I feel so weightless I might float off into the sky.
Then Daniel takes my hand.
“Did Lily say you’re having a baby?”
“Yes,” I whisper.
“And… are you?”
“Yes.”
“Seriously?”
“Yes.”
“You’re pregnant?”
“Yes.”
“Oh my God!” He’s laughing. “Oh my God, that’s so cool.”
“It’s not cool, it’s a nightmare. We’ll have to find a bigger flat. And I’ll only get six months’ maternity leave. And we’ll never afford childcare.”
“That’s okay. You go back to work and I’ll be a stay-at-home dad.”
“What about your music?”
“It’ll be fine, I’ll fit it around the baby. I gig in the evenings anyway and you’ll be at home then. We’ll manage. And when it’s older it can come too, and hang out backstage. Is it a girl or a boy? Do you know yet? Have you had one of those scans?”
“It’s a boy,” I say. “There are enough women in this family. Mum, I’ll see you tomorrow. But I’m not coming to live with you.”

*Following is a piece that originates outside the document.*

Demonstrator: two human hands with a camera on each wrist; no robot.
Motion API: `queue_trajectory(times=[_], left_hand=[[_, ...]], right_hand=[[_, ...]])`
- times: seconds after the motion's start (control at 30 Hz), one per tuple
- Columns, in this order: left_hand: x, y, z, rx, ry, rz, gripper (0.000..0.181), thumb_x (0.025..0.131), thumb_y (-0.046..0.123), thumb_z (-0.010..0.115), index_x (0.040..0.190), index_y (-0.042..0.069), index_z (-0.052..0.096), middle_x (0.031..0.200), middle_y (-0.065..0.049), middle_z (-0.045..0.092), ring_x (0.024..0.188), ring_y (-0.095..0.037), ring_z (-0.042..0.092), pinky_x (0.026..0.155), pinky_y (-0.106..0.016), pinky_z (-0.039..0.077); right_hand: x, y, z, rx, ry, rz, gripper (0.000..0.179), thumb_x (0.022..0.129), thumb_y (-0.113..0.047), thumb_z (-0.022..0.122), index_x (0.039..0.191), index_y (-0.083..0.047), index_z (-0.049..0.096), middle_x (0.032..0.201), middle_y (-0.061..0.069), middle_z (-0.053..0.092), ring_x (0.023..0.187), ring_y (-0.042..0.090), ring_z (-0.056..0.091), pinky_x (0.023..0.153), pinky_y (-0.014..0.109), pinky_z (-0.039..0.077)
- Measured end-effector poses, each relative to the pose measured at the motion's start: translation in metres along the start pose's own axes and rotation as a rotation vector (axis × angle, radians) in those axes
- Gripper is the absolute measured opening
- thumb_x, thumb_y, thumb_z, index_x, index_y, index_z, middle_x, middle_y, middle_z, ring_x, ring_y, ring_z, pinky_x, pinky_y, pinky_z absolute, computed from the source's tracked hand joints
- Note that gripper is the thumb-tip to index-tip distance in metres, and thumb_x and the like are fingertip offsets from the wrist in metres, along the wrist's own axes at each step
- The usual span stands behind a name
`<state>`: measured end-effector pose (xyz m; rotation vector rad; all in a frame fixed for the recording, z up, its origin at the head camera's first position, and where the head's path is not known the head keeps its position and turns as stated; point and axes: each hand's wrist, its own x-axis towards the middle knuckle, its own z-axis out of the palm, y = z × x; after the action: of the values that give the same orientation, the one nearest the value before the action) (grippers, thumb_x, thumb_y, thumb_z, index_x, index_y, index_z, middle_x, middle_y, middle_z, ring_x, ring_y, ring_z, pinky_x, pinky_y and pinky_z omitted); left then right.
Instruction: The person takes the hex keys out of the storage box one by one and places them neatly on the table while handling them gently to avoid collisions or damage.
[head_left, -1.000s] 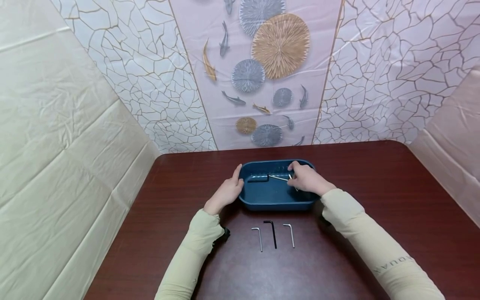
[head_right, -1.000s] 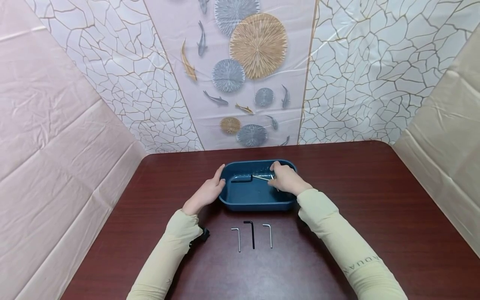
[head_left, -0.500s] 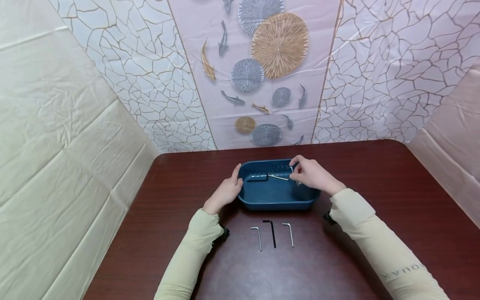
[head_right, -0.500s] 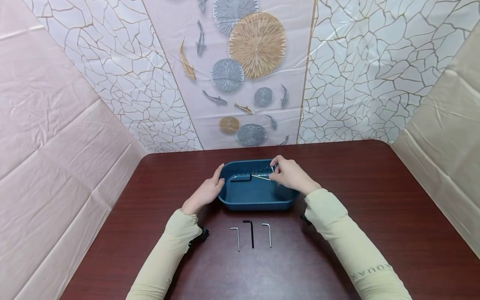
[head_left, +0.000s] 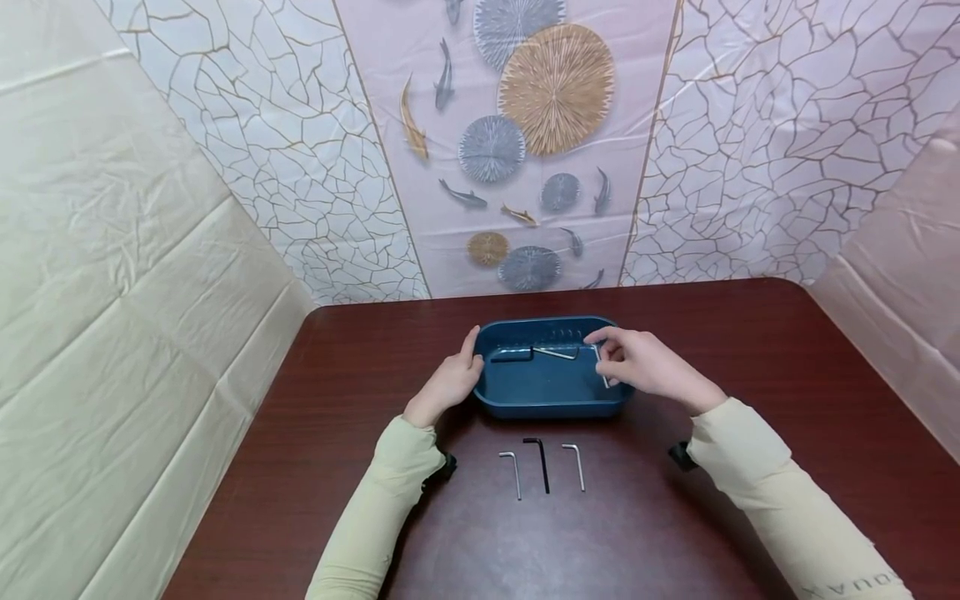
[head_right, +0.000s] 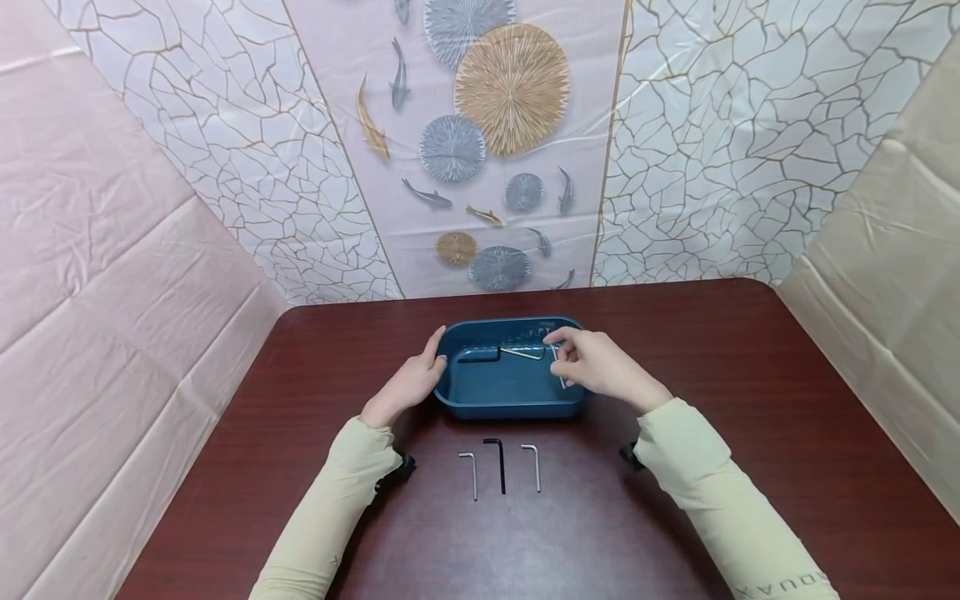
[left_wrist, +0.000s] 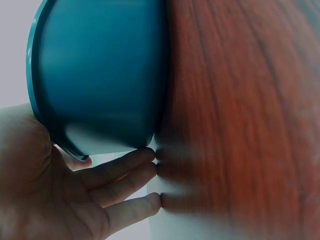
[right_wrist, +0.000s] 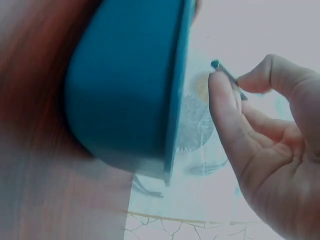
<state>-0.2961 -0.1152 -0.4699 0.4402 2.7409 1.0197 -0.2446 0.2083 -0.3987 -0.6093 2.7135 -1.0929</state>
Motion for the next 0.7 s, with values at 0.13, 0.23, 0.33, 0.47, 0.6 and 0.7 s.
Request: queue_trajectory(times=[0.13,0.23,0.33,0.47,0.6,0.7], left_hand=[[0.001,0.0,0.0,-0.006,0.004,0.002,0.063,0.109,0.023,0.035,0.164,0.016,0.006,0.063,-0.001,0.043,0.051,-0.017,0.041,0.057,-0.033,0.039],[0.001,0.001,0.0,-0.009,0.006,0.001,0.063,0.109,0.023,0.034,0.164,0.016,0.006,0.063,-0.001,0.043,0.051,-0.017,0.04,0.056,-0.033,0.039],[0.0,0.002,0.0,-0.007,0.005,-0.002,0.063,0.109,0.024,0.035,0.164,0.016,0.006,0.062,-0.001,0.043,0.05,-0.017,0.04,0.056,-0.032,0.038],[-0.002,0.002,0.001,-0.015,-0.002,-0.008,0.063,0.109,0.023,0.035,0.164,0.016,0.005,0.061,-0.001,0.042,0.049,-0.016,0.038,0.055,-0.032,0.037],[-0.003,0.003,0.001,-0.012,-0.006,-0.014,0.063,0.109,0.024,0.035,0.164,0.016,0.005,0.061,-0.001,0.042,0.049,-0.016,0.038,0.054,-0.032,0.037],[-0.001,0.004,0.0,-0.003,0.001,-0.009,0.063,0.109,0.023,0.035,0.164,0.015,0.006,0.061,-0.001,0.042,0.049,-0.016,0.038,0.054,-0.032,0.037]], right_hand=[[-0.015,-0.006,0.001,0.082,-0.043,-0.046,0.04,0.094,-0.001,0.06,0.134,0.0,0.057,0.089,0.007,0.061,0.073,0.021,0.067,0.064,0.035,0.055],[-0.026,-0.009,0.003,0.165,-0.071,-0.063,0.04,0.094,0.004,0.057,0.133,0.002,0.056,0.091,0.009,0.06,0.074,0.021,0.067,0.071,0.039,0.058],[-0.038,-0.01,0.007,0.245,-0.089,-0.069,0.039,0.093,0.006,0.056,0.132,0.003,0.055,0.091,0.01,0.059,0.075,0.021,0.066,0.072,0.038,0.059],[-0.052,-0.008,0.019,0.309,-0.095,-0.059,0.038,0.093,0.006,0.055,0.13,0.002,0.056,0.091,0.014,0.06,0.075,0.021,0.066,0.07,0.038,0.059],[-0.063,-0.006,0.029,0.317,-0.068,-0.021,0.035,0.093,0.005,0.056,0.128,0.001,0.057,0.089,0.014,0.058,0.072,0.023,0.066,0.069,0.044,0.059],[-0.07,-0.004,0.034,0.316,-0.044,0.007,0.034,0.092,0.005,0.057,0.127,0.003,0.057,0.086,0.012,0.057,0.07,0.024,0.066,0.067,0.044,0.059]])
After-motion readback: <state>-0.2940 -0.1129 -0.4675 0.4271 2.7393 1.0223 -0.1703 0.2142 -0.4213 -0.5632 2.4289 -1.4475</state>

As we leave the cemetery, I look back just once. My mother looks confused but triumphant, and I know she’s relieved I didn’t choose Lily. Lily’s face streams with tears, but she’s watching me every step of the way. As I go, she raises her hand in farewell. She’s saying something to me, and even though I’m too far away to see it, I know what she’s telling me. I’ll always love you best. The words she always says when we part. And today, we’re parting for the last time.